"It's a bunch of scientists that don't know enough about system administration to realize that systems need administration." -- Daniel O. Cummings on scientists with supercomputers.
“It’s a bunch of scientists that don’t know enough about system administration to realize that systems need administration.”
– Daniel O. Cummings on scientists with supercomputers.
That quote always cracks me up. Unfortunately, it is often true. Fortunately, there are many options, and most of them are freely available and open source. This article will describe one such option — xCAT: The Extreme Cluster Administration Toolkit.
xCAT: Ancient History
xCAT was created out of need. In 1999 IBM released its first 1U x86-based server to meet the demand of the dot-com explosion. At the time, the common practice for provisioning a large number of x86-based machines was to use a boot floppy to activate the NIC and start an OS install. Unfortunately, the new IBM 1U lacked a floppy drive. I was left with two options: bootable CD-ROMs or PXE-boot.
I opted for PXE since no one had the desire to create thousands of CD-ROMs. PXE booting was not new, but was uncommon for Linux network installations. Making it easy was the objective, and that is how xCAT development started.
xCAT Zero was released weeks later as an HTML document with a fistful of scripts and a few instructions on how to setup DHCP, TFTP, NFS, PXE, etc. for PXE-based network installations. A copy of this original document is located here
From that point on xCAT grew from almost nothing to a very large, almost impossible to manage, but successful, end-to-end cluster management solution. A large part of xCAT’s success came from the following principals:
- Build upon the work of others, i.e. do not reinvent the wheel. Whenever possible use existing open source solutions and best practices. E.g. why create an installer when Kickstart and System Imager exist?
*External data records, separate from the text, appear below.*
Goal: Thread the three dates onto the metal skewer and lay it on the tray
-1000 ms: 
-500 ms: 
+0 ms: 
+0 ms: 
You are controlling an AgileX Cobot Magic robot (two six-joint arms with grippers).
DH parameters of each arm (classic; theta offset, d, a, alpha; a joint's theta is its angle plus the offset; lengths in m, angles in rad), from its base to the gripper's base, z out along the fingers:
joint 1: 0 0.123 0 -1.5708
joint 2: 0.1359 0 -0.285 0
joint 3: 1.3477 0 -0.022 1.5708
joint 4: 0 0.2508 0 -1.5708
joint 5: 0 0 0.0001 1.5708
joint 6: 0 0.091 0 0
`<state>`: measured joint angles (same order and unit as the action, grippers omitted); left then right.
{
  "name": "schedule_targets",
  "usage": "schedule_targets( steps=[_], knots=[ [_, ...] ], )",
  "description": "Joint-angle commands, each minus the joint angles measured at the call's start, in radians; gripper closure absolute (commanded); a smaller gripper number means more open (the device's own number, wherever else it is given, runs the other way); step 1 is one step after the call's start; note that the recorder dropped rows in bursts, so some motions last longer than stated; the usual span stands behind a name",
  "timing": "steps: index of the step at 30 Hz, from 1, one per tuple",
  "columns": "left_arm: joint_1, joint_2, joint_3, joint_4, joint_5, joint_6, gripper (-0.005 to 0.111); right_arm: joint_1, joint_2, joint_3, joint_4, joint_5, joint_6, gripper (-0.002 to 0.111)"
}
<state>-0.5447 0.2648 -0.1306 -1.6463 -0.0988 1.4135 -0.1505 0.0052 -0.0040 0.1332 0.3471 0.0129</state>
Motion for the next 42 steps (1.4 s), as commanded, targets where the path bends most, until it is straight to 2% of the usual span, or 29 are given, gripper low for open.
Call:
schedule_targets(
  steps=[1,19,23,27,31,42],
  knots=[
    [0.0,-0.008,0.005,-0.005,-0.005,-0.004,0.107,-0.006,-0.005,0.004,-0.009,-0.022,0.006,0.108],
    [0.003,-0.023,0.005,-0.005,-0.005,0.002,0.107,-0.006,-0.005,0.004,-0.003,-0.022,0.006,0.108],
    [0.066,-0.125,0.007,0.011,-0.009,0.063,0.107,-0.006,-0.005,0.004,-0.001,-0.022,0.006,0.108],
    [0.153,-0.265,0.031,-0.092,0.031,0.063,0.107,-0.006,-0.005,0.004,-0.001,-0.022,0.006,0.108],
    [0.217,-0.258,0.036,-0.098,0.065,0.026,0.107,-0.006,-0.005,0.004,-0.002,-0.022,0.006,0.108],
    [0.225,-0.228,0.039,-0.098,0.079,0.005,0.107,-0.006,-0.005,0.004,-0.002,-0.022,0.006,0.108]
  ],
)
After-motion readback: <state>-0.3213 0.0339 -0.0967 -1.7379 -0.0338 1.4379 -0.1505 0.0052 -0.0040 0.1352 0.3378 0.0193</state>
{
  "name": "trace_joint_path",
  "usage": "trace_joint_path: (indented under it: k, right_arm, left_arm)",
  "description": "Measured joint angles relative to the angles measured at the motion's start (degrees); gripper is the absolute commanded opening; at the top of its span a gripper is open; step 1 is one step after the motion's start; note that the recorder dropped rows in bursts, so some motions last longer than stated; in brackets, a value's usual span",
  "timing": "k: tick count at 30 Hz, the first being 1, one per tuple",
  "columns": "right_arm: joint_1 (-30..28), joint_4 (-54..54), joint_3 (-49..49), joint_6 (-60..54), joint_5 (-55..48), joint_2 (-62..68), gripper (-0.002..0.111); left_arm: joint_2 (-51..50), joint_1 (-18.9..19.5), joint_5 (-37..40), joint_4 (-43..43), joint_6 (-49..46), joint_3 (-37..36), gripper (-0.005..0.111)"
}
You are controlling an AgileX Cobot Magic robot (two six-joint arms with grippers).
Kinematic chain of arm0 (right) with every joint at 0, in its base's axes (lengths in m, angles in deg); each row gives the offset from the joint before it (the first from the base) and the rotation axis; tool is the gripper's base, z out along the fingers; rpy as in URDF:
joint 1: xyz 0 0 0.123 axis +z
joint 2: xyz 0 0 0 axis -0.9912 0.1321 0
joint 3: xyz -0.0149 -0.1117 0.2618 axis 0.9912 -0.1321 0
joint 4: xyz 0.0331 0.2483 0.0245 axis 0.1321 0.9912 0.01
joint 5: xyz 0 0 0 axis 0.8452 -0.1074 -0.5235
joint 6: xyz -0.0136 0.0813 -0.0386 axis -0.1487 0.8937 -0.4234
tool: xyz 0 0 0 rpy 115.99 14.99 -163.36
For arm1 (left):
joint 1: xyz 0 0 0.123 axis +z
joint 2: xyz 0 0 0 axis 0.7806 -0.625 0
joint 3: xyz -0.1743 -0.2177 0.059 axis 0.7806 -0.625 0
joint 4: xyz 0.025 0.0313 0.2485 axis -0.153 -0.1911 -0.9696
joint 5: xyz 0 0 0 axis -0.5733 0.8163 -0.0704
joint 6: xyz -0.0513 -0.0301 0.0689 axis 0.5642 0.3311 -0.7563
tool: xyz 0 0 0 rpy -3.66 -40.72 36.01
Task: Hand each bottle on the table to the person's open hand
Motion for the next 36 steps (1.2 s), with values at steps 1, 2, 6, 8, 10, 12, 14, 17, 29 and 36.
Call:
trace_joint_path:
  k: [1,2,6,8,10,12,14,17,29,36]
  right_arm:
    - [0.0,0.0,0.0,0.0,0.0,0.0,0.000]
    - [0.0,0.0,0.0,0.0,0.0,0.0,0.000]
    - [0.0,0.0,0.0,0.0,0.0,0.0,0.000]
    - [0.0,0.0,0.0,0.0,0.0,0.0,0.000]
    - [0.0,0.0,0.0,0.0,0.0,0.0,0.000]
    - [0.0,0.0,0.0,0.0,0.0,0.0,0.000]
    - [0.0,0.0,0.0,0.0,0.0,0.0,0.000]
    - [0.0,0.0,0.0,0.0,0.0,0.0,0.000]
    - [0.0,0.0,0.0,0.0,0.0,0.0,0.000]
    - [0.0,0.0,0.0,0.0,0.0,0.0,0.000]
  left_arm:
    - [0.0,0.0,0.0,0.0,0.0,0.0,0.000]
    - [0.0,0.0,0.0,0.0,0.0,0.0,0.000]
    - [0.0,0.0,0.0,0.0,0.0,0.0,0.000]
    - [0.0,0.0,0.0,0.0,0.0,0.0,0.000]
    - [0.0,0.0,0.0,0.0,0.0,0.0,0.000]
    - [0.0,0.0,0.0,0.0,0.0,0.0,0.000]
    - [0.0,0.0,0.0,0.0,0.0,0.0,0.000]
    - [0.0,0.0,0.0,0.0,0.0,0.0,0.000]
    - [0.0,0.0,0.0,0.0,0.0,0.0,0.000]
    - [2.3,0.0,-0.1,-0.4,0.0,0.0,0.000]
- Use scripts. No compiled code. There were two practical reasons for this. First, system administrators like scripts and like to easily change code without the ubiquitous ./configure; make install. Second, xCAT was not open source–the only way to get the source to the people was to use scripts.
- Say, Yes. Give the people want they want. This decision put a lot of bloat in xCAT, but also a lot of interesting features as well. E.g. Windows install, bit-for-bit HD cloning (a customer wrote his own OS, it was the only way to install), and diskless DOS HD booting for remote flashing.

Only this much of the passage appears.